-- WHAT YOU NEED TO DO --
Apart from the images, output the data below exactly.

-- DATA SHOWN --

##############################

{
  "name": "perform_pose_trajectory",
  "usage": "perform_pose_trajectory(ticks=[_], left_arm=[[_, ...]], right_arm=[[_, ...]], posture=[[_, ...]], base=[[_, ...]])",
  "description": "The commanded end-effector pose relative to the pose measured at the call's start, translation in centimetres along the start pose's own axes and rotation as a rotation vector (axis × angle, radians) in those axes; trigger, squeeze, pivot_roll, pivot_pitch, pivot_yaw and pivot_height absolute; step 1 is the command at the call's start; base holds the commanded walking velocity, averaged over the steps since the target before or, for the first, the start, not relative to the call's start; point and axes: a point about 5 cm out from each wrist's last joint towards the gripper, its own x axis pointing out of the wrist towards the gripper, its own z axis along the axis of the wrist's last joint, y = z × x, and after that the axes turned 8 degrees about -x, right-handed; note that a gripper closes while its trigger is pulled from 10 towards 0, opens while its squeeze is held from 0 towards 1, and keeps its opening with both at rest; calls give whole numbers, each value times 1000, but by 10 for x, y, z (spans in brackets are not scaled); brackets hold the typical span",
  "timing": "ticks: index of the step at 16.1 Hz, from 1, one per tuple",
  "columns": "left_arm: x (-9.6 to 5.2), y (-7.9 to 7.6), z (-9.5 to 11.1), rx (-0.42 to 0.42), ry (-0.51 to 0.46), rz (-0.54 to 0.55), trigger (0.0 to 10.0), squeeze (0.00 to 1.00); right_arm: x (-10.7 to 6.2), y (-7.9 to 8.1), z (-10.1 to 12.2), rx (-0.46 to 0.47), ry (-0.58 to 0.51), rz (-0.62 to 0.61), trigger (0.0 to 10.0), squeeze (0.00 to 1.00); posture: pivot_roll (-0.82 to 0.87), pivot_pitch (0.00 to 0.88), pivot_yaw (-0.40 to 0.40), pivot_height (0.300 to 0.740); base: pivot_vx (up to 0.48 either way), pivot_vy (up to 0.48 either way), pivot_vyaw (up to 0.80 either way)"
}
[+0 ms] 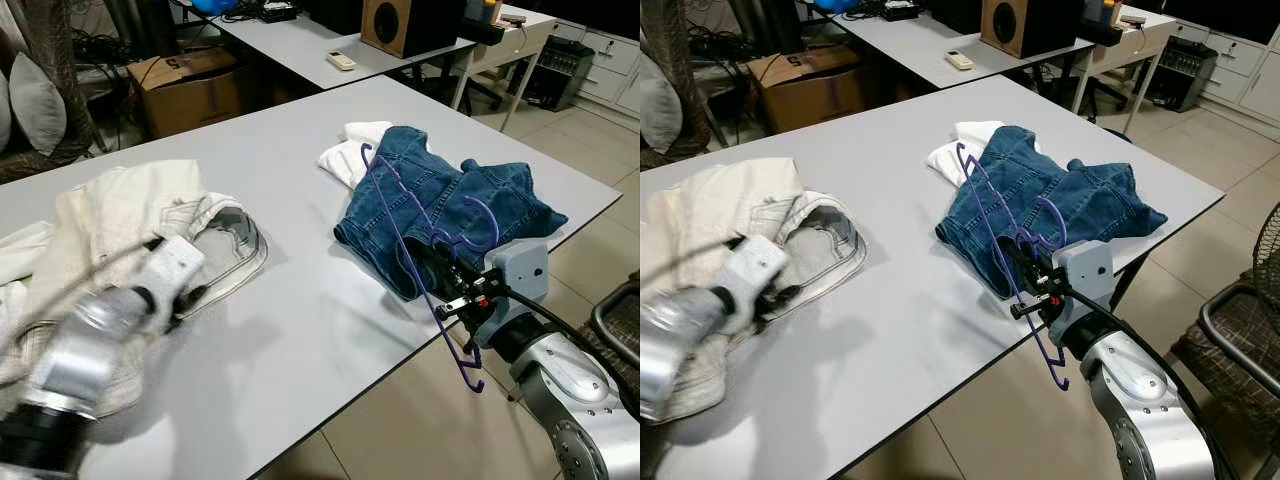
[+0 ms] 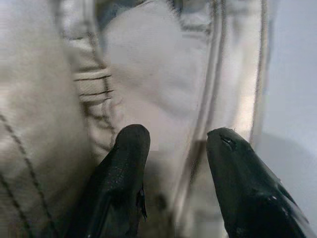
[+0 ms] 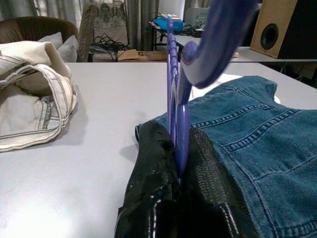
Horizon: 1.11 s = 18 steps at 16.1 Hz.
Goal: Hang hanger
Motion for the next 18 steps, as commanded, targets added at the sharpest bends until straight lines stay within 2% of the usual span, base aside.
perform_pose_trajectory(ticks=[1, 2, 3, 4, 5, 6, 7, 8, 10, 12, 13, 14, 16, 18], left_arm=[[-6, 9, 5, 14, 15, 10, 10000, 0], [-10, 19, 8, 28, 20, 57, 10000, 0], [-10, 19, 8, 28, 20, 57, 10000, 0], [-13, 41, 15, 42, -7, 222, 10000, 0], [-14, 56, 21, 92, -43, 362, 10000, 0], [-15, 65, 31, 147, -96, 466, 10000, 0], [-15, 66, 43, 196, -167, 505, 10000, 0], [-14, 63, 50, 192, -206, 496, 10000, 0], [-8, 53, 53, 126, -227, 423, 10000, 0], [6, 23, 40, 88, -170, 176, 10000, 0], [8, 10, 33, 89, -134, 54, 10000, 0], [8, 13, 33, 86, -143, 93, 10000, 0], [6, 31, 37, 144, -151, 246, 10000, 0], [0, 40, 43, 153, -170, 321, 10000, 0]], right_arm=[[1, -4, 2, -18, -10, -6, 10000, 0], [2, -5, 2, -18, -10, -8, 10000, 0], [2, -5, 2, -18, -10, -8, 10000, 0], [2, -5, 2, -18, -12, -10, 10000, 0], [3, -5, 2, -17, -13, -10, 10000, 0], [3, -5, 3, -17, -15, -10, 10000, 0], [4, -5, 3, -17, -16, -10, 10000, 0], [4, -5, 3, -17, -16, -11, 10000, 0], [3, -5, 2, -18, -14, -14, 10000, 0], [2, -6, 2, -19, -11, -19, 10000, 0], [1, -7, 2, -19, -11, -23, 10000, 0], [2, -7, 2, -19, -12, -24, 10000, 0], [3, -7, 2, -21, -14, -23, 10000, 0], [4, -8, 3, -22, -17, -21, 10000, 0]], posture=[[-199, 0, 24, 740], [-199, 0, 24, 740], [-199, 0, 24, 740], [-191, 0, 21, 740], [-191, 0, 22, 740], [-191, 0, 22, 740], [-190, 0, 21, 740], [-190, 0, 21, 740], [-196, 0, 28, 740], [-204, 0, 36, 740], [-204, 0, 36, 740], [-204, 0, 35, 740], [-199, 0, 29, 740], [-197, 0, 26, 740]], base=[[0, 0, 0], [0, 0, 0], [0, 0, 0], [0, 0, 0], [0, 0, 0], [0, 0, 0], [0, 0, 0], [0, 0, 0], [0, 0, 0], [0, 0, 0], [0, 0, 0], [0, 0, 0], [0, 0, 0], [0, 0, 0]])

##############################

-- ANSWER TO THIS EXERCISE --
{
  "name": "perform_pose_trajectory",
  "usage": "perform_pose_trajectory(ticks=[_], left_arm=[[_, ...]], right_arm=[[_, ...]], posture=[[_, ...]], base=[[_, ...]])",
  "description": "The commanded end-effector pose relative to the pose measured at the call's start, translation in centimetres along the start pose's own axes and rotation as a rotation vector (axis × angle, radians) in those axes; trigger, squeeze, pivot_roll, pivot_pitch, pivot_yaw and pivot_height absolute; step 1 is the command at the call's start; base holds the commanded walking velocity, averaged over the steps since the target before or, for the first, the start, not relative to the call's start; point and axes: a point about 5 cm out from each wrist's last joint towards the gripper, its own x axis pointing out of the wrist towards the gripper, its own z axis along the axis of the wrist's last joint, y = z × x, and after that the axes turned 8 degrees about -x, right-handed; note that a gripper closes while its trigger is pulled from 10 towards 0, opens while its squeeze is held from 0 towards 1, and keeps its opening with both at rest; calls give whole numbers, each value times 1000, but by 10 for x, y, z (spans in brackets are not scaled); brackets hold the typical span",
  "timing": "ticks: index of the step at 16.1 Hz, from 1, one per tuple",
  "columns": "left_arm: x (-9.6 to 5.2), y (-7.9 to 7.6), z (-9.5 to 11.1), rx (-0.42 to 0.42), ry (-0.51 to 0.46), rz (-0.54 to 0.55), trigger (0.0 to 10.0), squeeze (0.00 to 1.00); right_arm: x (-10.7 to 6.2), y (-7.9 to 8.1), z (-10.1 to 12.2), rx (-0.46 to 0.47), ry (-0.58 to 0.51), rz (-0.62 to 0.61), trigger (0.0 to 10.0), squeeze (0.00 to 1.00); posture: pivot_roll (-0.82 to 0.87), pivot_pitch (0.00 to 0.88), pivot_yaw (-0.40 to 0.40), pivot_height (0.300 to 0.740); base: pivot_vx (up to 0.48 either way), pivot_vy (up to 0.48 either way), pivot_vyaw (up to 0.80 either way)"
}
[+0 ms] 
[+0 ms] 
[+0 ms] 
Horizon: 1.11 s = 18 steps at 16.1 Hz.
Goal: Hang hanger
Motion for the next 18 steps, as commanded, targets added at the sharpest bends until straight lines stay within 2% of the usual span, base aside.
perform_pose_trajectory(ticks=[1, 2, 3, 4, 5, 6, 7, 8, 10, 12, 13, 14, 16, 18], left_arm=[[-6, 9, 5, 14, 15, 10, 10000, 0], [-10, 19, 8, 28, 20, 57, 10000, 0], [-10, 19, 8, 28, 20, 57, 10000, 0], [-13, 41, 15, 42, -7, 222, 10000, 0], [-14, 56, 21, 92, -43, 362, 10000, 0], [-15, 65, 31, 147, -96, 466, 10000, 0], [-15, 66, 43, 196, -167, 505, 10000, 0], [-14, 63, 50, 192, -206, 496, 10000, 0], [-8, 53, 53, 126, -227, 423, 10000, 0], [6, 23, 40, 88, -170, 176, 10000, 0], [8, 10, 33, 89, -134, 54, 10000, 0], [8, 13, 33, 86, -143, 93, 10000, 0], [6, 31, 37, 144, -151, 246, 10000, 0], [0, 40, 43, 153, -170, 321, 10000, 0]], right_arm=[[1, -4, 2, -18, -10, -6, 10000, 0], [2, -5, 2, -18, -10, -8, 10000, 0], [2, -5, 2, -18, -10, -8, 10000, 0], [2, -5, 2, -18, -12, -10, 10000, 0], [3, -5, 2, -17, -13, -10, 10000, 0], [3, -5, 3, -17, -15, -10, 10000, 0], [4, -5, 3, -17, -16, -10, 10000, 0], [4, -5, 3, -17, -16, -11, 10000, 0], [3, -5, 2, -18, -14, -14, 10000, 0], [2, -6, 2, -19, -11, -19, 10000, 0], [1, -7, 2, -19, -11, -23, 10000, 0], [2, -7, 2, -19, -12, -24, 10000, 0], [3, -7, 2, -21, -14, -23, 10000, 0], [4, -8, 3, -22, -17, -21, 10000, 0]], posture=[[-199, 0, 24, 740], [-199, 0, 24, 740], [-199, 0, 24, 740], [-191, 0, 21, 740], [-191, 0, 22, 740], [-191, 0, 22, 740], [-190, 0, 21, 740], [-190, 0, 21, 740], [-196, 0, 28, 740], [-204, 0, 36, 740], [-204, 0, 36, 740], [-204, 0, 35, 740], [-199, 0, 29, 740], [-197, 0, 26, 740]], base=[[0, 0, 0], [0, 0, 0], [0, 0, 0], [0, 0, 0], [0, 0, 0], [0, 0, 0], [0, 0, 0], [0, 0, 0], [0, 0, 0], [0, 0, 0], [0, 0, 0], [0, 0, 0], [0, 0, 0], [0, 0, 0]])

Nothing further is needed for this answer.